AIM OF THE EXERCISE
Pull each line containing "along" out of the listing below.

__________

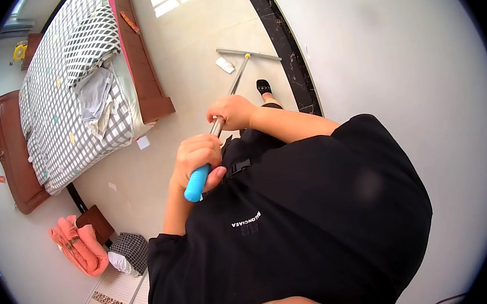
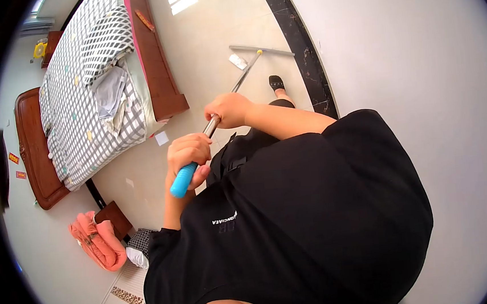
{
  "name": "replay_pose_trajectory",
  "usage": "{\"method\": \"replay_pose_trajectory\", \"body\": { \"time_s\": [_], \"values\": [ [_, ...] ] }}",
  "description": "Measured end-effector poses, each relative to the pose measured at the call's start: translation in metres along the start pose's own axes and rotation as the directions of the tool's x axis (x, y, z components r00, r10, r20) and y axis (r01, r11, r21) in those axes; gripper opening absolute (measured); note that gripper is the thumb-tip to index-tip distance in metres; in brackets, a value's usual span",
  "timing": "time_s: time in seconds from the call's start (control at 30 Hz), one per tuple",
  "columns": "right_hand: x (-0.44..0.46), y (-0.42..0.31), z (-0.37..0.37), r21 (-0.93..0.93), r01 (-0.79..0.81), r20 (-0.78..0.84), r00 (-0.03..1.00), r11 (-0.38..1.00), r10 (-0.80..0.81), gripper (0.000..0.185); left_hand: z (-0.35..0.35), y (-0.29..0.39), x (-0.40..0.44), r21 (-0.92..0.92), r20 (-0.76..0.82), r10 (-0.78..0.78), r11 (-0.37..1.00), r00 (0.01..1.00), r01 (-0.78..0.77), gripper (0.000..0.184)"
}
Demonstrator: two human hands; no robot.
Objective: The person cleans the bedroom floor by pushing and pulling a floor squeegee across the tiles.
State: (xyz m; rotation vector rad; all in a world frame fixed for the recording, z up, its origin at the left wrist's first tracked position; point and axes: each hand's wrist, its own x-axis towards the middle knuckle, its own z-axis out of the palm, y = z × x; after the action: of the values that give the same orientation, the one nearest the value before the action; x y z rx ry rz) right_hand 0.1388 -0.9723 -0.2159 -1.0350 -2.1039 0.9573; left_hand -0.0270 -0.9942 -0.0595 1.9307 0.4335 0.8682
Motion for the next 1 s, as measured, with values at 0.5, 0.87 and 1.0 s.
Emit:
{"method": "replay_pose_trajectory", "body": {
  "time_s": [0.5, 0.87, 1.0],
  "values": [
    [-0.006, -0.068, -0.009, 0.127, 0.117, 0.022, 0.992, 0.985, -0.121, 0.018, -0.013, 0.061, -0.001, -0.152, -0.057, 0.063, 0.986, 0.996, -0.071, 0.028],
    [0.009, -0.056, -0.068, 0.196, 0.177, 0.000, 0.984, 0.964, -0.180, 0.013, -0.010, 0.056, 0.082, -0.297, 0.017, 0.243, 0.928, 0.970, -0.227, 0.031],
    [0.014, -0.001, -0.047, 0.391, 0.090, -0.096, 0.994, 0.916, -0.056, 0.016, 0.009, -0.002, 0.082, -0.357, -0.144, 0.116, 0.920, 0.983, -0.161, 0.032]
  ]
}}
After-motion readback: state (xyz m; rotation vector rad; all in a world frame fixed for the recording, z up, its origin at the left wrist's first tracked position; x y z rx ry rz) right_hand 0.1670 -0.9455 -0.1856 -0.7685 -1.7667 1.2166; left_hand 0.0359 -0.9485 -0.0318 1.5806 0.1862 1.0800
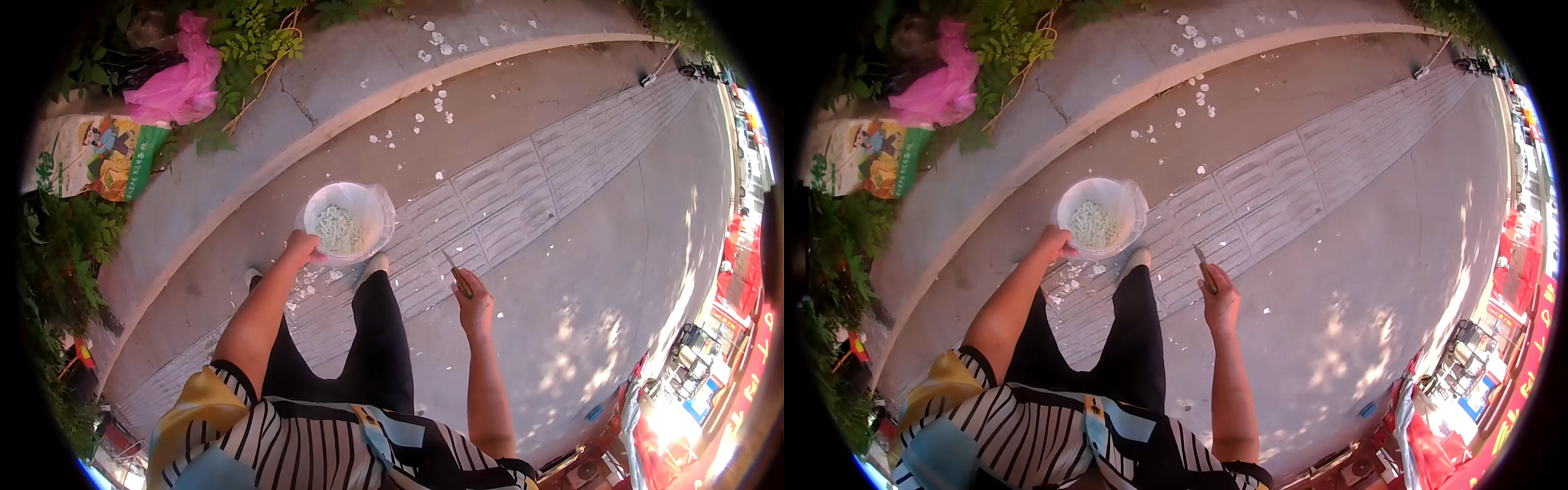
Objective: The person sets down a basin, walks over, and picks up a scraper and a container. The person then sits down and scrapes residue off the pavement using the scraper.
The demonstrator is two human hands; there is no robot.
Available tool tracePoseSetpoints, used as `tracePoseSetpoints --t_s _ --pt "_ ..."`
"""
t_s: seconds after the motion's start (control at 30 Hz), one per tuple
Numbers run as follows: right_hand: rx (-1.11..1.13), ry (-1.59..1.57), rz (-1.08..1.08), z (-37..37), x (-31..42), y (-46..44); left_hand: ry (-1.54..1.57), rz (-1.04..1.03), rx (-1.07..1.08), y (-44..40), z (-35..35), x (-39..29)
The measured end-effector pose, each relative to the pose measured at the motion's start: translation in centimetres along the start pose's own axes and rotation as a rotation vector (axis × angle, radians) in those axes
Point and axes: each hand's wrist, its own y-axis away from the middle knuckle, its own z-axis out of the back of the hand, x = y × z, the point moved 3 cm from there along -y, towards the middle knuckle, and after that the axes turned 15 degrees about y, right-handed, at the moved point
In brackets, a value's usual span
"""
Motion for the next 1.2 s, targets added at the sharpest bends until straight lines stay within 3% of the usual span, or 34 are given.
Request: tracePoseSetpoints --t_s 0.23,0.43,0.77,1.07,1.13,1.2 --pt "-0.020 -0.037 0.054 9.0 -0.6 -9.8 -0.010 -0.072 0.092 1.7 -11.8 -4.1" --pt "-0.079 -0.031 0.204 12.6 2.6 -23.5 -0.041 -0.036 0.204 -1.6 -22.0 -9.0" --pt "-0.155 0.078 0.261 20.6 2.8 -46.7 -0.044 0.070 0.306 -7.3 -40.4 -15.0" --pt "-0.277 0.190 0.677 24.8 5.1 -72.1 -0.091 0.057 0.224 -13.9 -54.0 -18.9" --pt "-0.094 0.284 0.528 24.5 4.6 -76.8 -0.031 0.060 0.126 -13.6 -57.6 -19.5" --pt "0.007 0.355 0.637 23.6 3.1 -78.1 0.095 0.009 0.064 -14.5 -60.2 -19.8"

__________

WRITTEN REPLY
  "description": "Measured end-effector poses, each relative to the pose measured at the call's start: translation in metres along the start pose's own axes and rotation as the directions of the tool's x axis (x, y, z components r00, r10, r20) and y axis (r01, r11, r21) in those axes; gripper opening absolute (measured); note that gripper is the thumb-tip to index-tip distance in metres; in brackets, a value's usual span",
The measured end-effector pose, each relative to the pose measured at the motion's start: translation in centimetres along the start pose's own axes and rotation as a rotation vector (axis × angle, radians) in those axes
Point and axes: each hand's wrist, its own y-axis away from the middle knuckle, its own z-axis out of the back of the hand, x = y × z, the point moved 3 cm from there along -y, towards the middle knuckle, and after that the axes turned 15 degrees about y, right-handed, at the moved point

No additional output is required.